Moreover, the proposed revising of the Constitution could signify a transition from the turmoil of the 90s. It is noteworthy that before this year’s events leading to the proposals of amendments to the Russian Constitution, Russia faced numerous crises especially during the Yeltsin years.

First, Russia, after the disintegration of the Soviet Union, was facing an economic and social crisis starting in 1992 with the effects of Yegor Gaidar’s privatization policies, also known as shock therapy. Gaidar was Yeltsin’s handpicked Vice-minister in charge of economic policy. Although at the outset he brought a young and fresh outlook in the Russian government, his and Yeltsin’s propaganda campaign of privatizing various enterprises, which included the distribution of vouchers, led to runaway inflation and shortages of food supplies, as documented in the article by Russia Today.

Second, in 1993, Yeltsin’s government and Parliament were negotiating a new Constitution to replace the Soviet Constitution dated from the 1970s. At first all seemed to go well, but toward the middle of the year, negotiations broke down and the crisis culminated with Yeltsin ordering the siege of the Russian parliament. Contrasting with the current negotiations to amend the Russian Constitution, there does not appear to be any violent outburst, rather there was recently a peaceful protest led by supporters of Boris Nemtsov.

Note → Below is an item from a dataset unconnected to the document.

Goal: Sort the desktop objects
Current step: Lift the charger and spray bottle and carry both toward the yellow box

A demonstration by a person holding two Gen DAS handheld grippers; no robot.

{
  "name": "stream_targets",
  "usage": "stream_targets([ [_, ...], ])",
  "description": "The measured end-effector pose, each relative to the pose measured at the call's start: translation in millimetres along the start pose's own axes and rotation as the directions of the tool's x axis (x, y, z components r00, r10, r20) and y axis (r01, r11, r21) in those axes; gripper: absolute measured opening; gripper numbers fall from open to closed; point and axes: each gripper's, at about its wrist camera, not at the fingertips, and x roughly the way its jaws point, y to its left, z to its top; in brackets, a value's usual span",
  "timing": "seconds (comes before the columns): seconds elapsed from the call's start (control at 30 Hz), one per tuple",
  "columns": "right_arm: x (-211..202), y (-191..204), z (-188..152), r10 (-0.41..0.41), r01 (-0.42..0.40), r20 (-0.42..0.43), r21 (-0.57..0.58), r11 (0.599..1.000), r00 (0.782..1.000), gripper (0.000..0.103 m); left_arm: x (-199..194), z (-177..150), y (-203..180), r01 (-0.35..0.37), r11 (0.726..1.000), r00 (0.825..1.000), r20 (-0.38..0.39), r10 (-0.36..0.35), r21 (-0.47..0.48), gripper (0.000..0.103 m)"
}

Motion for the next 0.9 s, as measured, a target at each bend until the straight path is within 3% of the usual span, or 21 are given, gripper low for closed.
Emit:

Third, following Yeltsin’s reelection in 1996, in which the Clinton administration had a degree of intervention, Russia again plunged into a crisis with the devaluation of the ruble due to the Russian government’s defaulting on its “short-term bonds.” The crisis gradually ended after 1998 when Yeltsin selected Vladimir Putin as his Prime Minister replacing his predecessors Sergey Kiriyenko, Yevgeny Primakov, and Sergei Stepashin. Under Putin’s administration, alongside a newly-elected Parliament in 1999, the “reformist” parliament and administration “reduced tax rates, overhauled the judicial system, legislated private ownership of land and adopted new banking laws.” Ever since, Russia’s economy improved as well as its standard of living with very little panics, bank runs or shortages of supplies.

The constitutional reforms may improve Russia’s standard of living in the long-run, which is something that the famed Russian author Aleksandr Solzhenitsyn echoed during his later years. Although Solzhenitsyn praised Putin for restoring Russia’s reputation as an important global power, the author also expressed concern for the economic divide in an interview with Der Spiegel saying:

“I think the gap between the rich and the poor is an extremely dangerous phenomenon in Russia and it needs the immediate attention of the state. Although many fortunes were amassed in Yeltsin’s times by ransacking, the only reasonable way to correct the situation today is not to go after big businesses — the present owners are trying to run them as effectively as they can — but to give breathing room to medium and small businesses. That means protecting citizens and small entrepreneurs from arbitrary rule and from corruption. It means investing the revenues from the national natural resources into the national infrastructure, education and health care. And we must learn to do so without shameful theft and embezzlement.”

Therefore, the Constitutional reforms may be a one-step toward a Russia envisioned by Solzhenitsyn; only time will tell.